* [Try it]:
Nothing in the records may be left out or reworded; return them exactly.

* [Recorded data]:
'''

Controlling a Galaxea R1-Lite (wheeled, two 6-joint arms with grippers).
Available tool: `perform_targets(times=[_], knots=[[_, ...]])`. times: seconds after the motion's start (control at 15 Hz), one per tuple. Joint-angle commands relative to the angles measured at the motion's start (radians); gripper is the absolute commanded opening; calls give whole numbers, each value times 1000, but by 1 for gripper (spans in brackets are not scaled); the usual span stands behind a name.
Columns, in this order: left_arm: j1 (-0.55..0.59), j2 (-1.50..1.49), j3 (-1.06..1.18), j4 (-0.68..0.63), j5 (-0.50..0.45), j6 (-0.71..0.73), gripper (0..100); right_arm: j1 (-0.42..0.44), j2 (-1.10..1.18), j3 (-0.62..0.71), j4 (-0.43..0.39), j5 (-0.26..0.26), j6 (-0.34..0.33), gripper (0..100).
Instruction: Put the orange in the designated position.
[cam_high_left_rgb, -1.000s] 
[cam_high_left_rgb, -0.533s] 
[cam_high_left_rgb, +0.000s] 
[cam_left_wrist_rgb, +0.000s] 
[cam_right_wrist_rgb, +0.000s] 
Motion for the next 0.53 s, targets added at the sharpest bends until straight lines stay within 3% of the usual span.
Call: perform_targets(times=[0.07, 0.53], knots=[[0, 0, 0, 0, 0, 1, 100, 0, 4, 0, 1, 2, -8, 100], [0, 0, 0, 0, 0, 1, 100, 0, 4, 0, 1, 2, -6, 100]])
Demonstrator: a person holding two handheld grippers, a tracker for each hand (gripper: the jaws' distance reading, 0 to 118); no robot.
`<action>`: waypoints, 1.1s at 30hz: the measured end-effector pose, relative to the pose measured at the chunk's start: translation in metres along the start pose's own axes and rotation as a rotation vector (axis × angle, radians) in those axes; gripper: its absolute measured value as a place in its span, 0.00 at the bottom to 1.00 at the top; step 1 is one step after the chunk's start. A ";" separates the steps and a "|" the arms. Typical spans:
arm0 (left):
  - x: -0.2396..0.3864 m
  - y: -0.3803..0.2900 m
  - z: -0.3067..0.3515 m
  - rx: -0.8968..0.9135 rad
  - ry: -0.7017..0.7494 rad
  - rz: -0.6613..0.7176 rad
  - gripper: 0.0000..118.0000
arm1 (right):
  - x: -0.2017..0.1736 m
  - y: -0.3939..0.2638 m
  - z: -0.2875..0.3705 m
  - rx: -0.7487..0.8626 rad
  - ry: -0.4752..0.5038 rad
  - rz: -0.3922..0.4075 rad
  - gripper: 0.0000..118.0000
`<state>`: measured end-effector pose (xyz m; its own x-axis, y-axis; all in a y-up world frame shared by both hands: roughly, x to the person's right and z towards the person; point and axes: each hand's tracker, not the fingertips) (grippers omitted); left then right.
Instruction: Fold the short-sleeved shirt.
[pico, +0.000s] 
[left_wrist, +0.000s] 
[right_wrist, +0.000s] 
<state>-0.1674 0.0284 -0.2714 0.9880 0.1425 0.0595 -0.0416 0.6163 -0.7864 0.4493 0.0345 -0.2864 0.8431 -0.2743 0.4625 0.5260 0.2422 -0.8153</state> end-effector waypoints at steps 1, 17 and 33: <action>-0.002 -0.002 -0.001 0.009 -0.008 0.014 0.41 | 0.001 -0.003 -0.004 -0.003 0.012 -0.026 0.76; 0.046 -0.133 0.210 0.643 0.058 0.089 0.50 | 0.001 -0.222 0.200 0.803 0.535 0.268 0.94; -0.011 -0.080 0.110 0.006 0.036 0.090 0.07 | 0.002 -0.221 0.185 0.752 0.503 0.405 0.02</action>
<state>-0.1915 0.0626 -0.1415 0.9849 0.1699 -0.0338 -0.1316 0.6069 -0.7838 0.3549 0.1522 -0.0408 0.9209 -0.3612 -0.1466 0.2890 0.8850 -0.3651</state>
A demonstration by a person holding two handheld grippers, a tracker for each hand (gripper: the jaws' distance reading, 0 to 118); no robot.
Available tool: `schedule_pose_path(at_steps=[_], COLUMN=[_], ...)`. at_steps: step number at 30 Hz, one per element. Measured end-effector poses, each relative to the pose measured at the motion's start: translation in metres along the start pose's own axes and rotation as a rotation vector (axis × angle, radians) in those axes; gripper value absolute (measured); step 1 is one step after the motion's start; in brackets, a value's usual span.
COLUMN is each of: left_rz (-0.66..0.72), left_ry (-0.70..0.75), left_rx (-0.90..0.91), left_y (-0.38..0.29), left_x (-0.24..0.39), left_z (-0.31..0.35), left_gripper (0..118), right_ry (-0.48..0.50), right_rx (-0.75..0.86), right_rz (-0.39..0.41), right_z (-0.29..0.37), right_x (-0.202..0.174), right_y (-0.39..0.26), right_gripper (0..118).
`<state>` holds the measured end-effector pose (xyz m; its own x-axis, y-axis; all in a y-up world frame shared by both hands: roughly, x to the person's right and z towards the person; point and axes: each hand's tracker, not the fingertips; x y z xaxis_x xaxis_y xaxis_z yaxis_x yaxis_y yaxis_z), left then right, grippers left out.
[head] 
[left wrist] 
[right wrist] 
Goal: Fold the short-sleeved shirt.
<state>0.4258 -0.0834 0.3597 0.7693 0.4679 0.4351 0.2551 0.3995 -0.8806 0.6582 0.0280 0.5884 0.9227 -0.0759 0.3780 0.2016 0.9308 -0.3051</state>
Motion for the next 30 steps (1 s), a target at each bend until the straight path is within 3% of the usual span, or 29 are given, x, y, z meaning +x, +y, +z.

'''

* [Result of this exercise]:
Controlling a Galaxea R1-Lite (wheeled, two 6-joint arms with grippers).
Available tool: `perform_targets(times=[_], knots=[[_, ...]])`. times: seconds after the motion's start (control at 15 Hz), one per tuple. Joint-angle commands relative to the angles measured at the motion's start (radians); gripper is the absolute commanded opening; calls give whole numbers, each value times 1000, but by 1 for gripper (spans in brackets are not scaled); the usual span stands behind a name.
Columns, in this order: left_arm: j1 (-0.55..0.59), j2 (-1.50..1.49), j3 (-1.06..1.18), j4 (-0.68..0.63), j5 (-0.50..0.45), j6 (-0.71..0.73), gripper (0..100); right_arm: j1 (-0.42..0.44), j2 (-1.10..1.18), j3 (-0.62..0.71), j4 (-0.43..0.39), j5 (-0.26..0.26), j6 (-0.34..0.33), gripper (0..100).
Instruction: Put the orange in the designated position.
[cam_high_left_rgb, -1.000s] 
[cam_high_left_rgb, -0.533s] 
[cam_high_left_rgb, +0.000s] 
[cam_left_wrist_rgb, +0.000s] 
[cam_right_wrist_rgb, +0.000s] 
Motion for the next 0.53 s, targets added at the sharpest bends until straight lines stay within 3% of the usual span.
Call: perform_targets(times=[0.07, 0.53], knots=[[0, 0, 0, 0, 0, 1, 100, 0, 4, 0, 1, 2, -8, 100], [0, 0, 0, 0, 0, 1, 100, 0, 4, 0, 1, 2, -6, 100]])
Demonstrator: a person holding two handheld grippers, a tracker for each hand (gripper: the jaws' distance reading, 0 to 118); no robot.
`<action>`: waypoints, 1.1s at 30hz: the measured end-effector pose, relative to the pose measured at the chunk's start: translation in metres along the start pose's own axes and rotation as a rotation vector (axis × angle, radians) in those axes; gripper: its absolute measured value as a place in its span, 0.00 at the bottom to 1.00 at the top; step 1 is one step after the chunk's start. A ";" separates the steps and a "|" the arms. Typical spans:
arm0 (left):
  - x: -0.2396..0.3864 m
  - y: -0.3803..0.2900 m
  - z: -0.3067..0.3515 m
  - rx: -0.8968..0.9135 rad
  - ry: -0.7017..0.7494 rad
  - rz: -0.6613..0.7176 rad
  - gripper: 0.0000..118.0000
arm1 (right):
  - x: -0.2017..0.1736 m
  - y: -0.3939..0.2638 m
  - z: -0.2875..0.3705 m
  - rx: -0.7487..0.8626 rad
  - ry: -0.4752..0.5038 rad
  - rz: -0.3922..0.4075 rad
  - gripper: 0.0000..118.0000
`<state>`: measured end-effector pose (xyz m; its own x-axis, y-axis; all in a y-up world frame shared by both hands: roughly, x to the person's right and z towards the person; point and axes: each hand's tracker, not the fingertips) (grippers omitted); left then right.
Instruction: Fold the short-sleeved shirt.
[pico, +0.000s] 
[left_wrist, +0.000s] 
[right_wrist, +0.000s] 
<state>-0.1674 0.0284 -0.2714 0.9880 0.1425 0.0595 -0.0416 0.6163 -0.7864 0.4493 0.0345 -0.2864 0.8431 -0.2743 0.4625 0.5260 0.2422 -0.8153</state> end-effector waypoints at steps 1, 17 and 33: <action>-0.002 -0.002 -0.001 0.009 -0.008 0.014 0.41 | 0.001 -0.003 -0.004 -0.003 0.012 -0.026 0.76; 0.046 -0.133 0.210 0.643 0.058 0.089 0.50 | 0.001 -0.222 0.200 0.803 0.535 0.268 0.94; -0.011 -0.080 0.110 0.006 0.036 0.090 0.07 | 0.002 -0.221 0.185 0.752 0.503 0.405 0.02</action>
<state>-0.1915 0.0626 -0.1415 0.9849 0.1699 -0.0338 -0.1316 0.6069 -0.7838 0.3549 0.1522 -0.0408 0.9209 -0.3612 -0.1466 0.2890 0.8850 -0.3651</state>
A demonstration by a person holding two handheld grippers, a tracker for each hand (gripper: the jaws' distance reading, 0 to 118); no robot.
Available tool: `schedule_pose_path(at_steps=[_], COLUMN=[_], ...)`. at_steps: step number at 30 Hz, one per element. Measured end-effector poses, each relative to the pose measured at the motion's start: translation in metres along the start pose's own axes and rotation as a rotation vector (axis × angle, radians) in those axes; gripper value absolute (measured); step 1 is one step after the motion's start; in brackets, a value's usual span.
COLUMN is each of: left_rz (-0.66..0.72), left_ry (-0.70..0.75), left_rx (-0.90..0.91), left_y (-0.38..0.29), left_x (-0.24..0.39), left_z (-0.31..0.35), left_gripper (0..118), right_ry (-0.48..0.50), right_rx (-0.75..0.86), right_rz (-0.39..0.41), right_z (-0.29..0.37), right_x (-0.202..0.174), right_y (-0.39..0.26), right_gripper (0..118).
`<state>` holds the measured end-effector pose (xyz m; its own x-axis, y-axis; all in a y-up world frame shared by both hands: roughly, x to the person's right and z towards the person; point and axes: each hand's tracker, not the fingertips; x y z xaxis_x xaxis_y xaxis_z yaxis_x yaxis_y yaxis_z), left then right, grippers left out.
[head] 
[left wrist] 
[right wrist] 
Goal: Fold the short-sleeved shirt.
<state>0.4258 -0.0834 0.3597 0.7693 0.4679 0.4351 0.2551 0.3995 -0.8806 0.6582 0.0280 0.5884 0.9227 -0.0759 0.3780 0.2016 0.9308 -0.3051</state>
Motion for the next 30 steps (1 s), a target at each bend until the straight path is within 3% of the usual span, or 29 are given, x, y, z meaning +x, +y, +z.

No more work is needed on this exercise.